• **What is being asked**
Check each line of the entries. Copy the ones that contain the string "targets".
Top of Available data
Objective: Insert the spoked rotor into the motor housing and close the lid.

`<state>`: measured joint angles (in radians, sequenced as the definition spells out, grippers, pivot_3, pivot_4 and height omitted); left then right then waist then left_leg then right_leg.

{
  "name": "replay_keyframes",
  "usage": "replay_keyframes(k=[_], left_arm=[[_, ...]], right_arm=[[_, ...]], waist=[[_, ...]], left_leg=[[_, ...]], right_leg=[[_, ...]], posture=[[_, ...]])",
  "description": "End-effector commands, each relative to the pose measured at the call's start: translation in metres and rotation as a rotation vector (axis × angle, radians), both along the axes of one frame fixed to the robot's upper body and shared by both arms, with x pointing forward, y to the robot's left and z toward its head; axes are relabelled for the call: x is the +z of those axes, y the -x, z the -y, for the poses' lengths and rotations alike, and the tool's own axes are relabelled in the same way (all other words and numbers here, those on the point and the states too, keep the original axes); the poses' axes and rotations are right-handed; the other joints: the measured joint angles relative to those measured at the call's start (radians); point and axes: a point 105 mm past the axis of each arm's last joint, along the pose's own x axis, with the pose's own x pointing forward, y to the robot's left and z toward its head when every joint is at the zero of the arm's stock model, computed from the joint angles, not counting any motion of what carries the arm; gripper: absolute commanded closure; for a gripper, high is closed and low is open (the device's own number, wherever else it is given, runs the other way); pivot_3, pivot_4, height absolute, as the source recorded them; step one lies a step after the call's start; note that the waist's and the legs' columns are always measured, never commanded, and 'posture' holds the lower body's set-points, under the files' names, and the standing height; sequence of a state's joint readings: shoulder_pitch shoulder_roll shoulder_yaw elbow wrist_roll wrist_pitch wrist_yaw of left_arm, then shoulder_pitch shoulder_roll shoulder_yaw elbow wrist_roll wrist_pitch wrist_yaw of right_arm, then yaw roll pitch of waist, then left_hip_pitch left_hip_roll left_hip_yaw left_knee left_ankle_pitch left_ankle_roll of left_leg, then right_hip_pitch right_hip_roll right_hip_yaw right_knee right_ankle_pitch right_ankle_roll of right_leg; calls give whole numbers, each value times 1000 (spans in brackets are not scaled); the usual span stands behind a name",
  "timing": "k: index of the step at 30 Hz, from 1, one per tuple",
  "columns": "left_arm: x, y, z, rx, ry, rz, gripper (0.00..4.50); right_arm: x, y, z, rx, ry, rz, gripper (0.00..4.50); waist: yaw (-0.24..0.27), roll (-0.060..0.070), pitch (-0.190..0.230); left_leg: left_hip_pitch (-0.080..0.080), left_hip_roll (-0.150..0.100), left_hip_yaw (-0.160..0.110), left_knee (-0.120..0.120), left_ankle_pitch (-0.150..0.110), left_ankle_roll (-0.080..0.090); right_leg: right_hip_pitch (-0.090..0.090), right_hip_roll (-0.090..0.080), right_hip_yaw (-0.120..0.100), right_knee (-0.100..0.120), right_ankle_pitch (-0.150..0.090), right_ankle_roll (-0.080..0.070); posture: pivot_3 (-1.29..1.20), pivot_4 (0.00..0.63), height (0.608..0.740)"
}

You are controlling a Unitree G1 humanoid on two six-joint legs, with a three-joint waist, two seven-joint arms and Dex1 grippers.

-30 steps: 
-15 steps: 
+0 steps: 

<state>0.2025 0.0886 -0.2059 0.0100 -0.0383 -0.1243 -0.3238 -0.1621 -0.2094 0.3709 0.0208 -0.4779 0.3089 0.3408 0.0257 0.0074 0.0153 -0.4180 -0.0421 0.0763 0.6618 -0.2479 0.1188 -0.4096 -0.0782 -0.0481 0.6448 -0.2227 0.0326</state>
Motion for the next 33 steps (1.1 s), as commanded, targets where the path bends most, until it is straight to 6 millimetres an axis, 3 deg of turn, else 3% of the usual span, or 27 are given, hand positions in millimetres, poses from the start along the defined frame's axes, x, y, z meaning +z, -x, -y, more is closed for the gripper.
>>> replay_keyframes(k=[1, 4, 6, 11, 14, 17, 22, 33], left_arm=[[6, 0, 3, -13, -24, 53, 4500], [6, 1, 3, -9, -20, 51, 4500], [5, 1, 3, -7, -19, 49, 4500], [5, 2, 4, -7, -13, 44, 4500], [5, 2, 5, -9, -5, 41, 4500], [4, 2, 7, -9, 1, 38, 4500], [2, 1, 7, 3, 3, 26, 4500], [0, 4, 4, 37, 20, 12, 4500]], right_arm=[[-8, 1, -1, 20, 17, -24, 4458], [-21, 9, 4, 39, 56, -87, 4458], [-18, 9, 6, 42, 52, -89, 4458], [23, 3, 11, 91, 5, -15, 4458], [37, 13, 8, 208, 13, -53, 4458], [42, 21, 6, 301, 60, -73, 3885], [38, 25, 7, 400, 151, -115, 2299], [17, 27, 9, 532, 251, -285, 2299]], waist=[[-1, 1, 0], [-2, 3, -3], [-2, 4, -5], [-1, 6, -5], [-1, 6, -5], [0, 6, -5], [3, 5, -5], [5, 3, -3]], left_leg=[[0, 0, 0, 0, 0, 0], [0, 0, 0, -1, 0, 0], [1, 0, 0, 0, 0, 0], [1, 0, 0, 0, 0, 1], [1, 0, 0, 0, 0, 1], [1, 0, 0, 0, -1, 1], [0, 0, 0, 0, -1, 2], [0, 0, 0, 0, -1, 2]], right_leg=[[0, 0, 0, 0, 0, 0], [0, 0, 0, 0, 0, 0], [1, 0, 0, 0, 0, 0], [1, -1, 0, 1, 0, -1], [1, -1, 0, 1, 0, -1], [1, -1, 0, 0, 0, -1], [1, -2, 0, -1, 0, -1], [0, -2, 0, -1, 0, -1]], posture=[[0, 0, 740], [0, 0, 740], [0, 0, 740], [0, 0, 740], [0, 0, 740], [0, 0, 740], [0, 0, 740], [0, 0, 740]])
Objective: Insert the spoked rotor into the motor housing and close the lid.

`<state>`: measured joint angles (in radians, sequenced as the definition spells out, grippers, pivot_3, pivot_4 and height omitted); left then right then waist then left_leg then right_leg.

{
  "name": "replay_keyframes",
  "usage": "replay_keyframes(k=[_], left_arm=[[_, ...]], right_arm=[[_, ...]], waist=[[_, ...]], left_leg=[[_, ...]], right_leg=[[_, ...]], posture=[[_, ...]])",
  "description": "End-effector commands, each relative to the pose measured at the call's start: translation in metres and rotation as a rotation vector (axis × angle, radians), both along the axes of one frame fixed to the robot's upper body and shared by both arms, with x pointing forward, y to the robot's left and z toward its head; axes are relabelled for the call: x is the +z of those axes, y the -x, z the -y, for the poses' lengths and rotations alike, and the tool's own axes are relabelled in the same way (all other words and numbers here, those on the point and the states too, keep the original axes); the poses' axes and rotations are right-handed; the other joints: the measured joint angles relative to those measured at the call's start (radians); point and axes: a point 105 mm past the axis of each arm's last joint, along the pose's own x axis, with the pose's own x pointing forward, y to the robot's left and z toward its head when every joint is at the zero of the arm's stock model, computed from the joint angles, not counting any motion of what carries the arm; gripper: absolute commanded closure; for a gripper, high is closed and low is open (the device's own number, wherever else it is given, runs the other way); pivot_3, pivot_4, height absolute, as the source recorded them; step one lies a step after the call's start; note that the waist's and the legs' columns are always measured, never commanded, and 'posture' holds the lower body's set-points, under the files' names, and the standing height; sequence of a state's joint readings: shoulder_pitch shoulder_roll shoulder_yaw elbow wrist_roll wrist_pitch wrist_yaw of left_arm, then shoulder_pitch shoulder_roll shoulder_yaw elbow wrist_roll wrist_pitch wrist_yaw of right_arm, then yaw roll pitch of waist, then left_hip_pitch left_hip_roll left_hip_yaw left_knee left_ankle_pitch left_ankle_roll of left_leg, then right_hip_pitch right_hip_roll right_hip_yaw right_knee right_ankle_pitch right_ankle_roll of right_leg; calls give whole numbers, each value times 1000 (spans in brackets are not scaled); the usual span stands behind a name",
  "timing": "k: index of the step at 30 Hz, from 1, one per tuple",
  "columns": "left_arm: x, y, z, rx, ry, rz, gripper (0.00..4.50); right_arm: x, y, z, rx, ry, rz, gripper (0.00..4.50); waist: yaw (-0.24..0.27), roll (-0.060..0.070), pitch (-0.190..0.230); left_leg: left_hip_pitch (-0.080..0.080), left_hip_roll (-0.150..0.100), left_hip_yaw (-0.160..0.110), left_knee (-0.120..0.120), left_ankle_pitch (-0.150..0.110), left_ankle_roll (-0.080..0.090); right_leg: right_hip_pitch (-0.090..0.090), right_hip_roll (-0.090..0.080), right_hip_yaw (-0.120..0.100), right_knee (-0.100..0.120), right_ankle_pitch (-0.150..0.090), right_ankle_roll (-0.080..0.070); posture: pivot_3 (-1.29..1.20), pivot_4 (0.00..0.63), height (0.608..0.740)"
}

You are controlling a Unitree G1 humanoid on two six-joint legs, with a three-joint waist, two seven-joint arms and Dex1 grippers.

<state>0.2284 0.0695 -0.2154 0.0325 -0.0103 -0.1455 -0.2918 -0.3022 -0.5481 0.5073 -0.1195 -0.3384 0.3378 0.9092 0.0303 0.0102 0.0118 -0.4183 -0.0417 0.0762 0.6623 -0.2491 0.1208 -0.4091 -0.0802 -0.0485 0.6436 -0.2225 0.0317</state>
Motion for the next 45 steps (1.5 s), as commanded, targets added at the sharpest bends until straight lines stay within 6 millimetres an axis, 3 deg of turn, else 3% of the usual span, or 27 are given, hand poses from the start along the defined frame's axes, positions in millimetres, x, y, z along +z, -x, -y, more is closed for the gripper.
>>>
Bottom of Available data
• **Result of the task**
Motion for the next 33 steps (1.1 s), as commanded, targets where the path bends most, until it is straight to 6 millimetres an axis, 3 deg of turn, else 3% of the usual span, or 27 are given, hand positions in millimetres, poses from the start along the defined frame's axes, x, y, z meaning +z, -x, -y, more is closed for the gripper.
Motion for the next 45 steps (1.5 s), as commanded, targets added at the sharpest bends until straight lines stay within 6 millimetres an axis, 3 deg of turn, else 3% of the usual span, or 27 are given, hand poses from the start along the defined frame's axes, positions in millimetres, x, y, z along +z, -x, -y, more is closed for the gripper.

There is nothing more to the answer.